§ Task details:
Count every line below in which "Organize" occurs, then give only the count.

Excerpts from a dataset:
%%

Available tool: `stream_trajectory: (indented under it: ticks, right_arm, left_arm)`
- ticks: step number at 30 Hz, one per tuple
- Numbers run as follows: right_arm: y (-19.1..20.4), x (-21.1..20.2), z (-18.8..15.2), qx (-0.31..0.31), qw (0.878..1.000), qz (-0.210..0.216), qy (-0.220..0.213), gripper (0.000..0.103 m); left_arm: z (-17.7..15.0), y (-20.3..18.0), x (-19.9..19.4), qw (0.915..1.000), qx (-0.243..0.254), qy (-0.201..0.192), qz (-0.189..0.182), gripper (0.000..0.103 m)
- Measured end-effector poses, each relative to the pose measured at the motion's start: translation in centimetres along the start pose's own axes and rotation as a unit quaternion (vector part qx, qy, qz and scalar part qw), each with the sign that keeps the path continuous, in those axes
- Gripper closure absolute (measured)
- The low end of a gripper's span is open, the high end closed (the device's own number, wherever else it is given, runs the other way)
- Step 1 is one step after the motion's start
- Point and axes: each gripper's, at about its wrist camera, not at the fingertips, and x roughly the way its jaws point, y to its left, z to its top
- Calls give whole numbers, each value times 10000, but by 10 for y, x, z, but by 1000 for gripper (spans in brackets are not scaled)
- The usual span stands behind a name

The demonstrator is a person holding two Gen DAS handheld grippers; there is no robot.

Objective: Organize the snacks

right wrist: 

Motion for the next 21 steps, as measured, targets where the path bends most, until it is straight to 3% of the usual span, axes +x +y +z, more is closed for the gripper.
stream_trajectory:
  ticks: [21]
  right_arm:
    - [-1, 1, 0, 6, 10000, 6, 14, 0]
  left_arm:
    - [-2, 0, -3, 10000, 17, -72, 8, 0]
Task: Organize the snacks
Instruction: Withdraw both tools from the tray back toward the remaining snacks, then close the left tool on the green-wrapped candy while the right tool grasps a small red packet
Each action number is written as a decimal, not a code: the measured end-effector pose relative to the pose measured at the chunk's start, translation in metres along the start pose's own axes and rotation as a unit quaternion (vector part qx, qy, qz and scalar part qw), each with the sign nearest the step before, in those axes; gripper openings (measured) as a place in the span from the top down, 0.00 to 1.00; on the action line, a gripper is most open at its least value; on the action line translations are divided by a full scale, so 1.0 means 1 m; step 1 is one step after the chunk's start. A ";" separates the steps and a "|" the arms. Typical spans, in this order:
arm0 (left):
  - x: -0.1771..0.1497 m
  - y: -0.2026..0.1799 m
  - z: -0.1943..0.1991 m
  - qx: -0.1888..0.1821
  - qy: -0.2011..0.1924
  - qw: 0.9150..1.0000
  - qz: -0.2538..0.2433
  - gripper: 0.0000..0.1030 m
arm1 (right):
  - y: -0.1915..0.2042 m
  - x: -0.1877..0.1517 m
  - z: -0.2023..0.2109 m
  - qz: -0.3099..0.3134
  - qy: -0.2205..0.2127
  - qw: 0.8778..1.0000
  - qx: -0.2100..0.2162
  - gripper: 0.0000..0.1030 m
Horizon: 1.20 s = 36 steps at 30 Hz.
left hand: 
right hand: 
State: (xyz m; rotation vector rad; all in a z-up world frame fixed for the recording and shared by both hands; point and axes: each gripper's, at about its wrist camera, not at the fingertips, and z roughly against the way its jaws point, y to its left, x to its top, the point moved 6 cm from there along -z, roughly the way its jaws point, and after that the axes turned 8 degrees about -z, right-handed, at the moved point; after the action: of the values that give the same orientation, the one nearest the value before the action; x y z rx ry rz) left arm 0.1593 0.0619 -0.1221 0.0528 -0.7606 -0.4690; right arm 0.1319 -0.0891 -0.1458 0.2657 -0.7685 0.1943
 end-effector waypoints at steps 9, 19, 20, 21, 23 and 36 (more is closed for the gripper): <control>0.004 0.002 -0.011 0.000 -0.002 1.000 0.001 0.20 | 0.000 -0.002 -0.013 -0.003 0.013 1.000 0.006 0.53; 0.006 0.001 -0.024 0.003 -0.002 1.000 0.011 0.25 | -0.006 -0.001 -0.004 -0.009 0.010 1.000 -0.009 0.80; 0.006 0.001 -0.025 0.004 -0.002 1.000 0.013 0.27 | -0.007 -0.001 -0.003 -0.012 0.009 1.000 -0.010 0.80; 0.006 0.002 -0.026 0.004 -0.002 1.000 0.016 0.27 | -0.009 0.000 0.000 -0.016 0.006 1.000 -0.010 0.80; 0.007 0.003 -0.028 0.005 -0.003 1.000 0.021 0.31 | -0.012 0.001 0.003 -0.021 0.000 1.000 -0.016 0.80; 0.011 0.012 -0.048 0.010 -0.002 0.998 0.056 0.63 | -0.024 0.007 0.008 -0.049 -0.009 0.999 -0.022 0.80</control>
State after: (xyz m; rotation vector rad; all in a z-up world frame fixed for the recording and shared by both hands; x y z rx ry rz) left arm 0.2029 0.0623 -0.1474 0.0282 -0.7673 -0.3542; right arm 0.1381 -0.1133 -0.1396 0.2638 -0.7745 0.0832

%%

§ Answer space:
2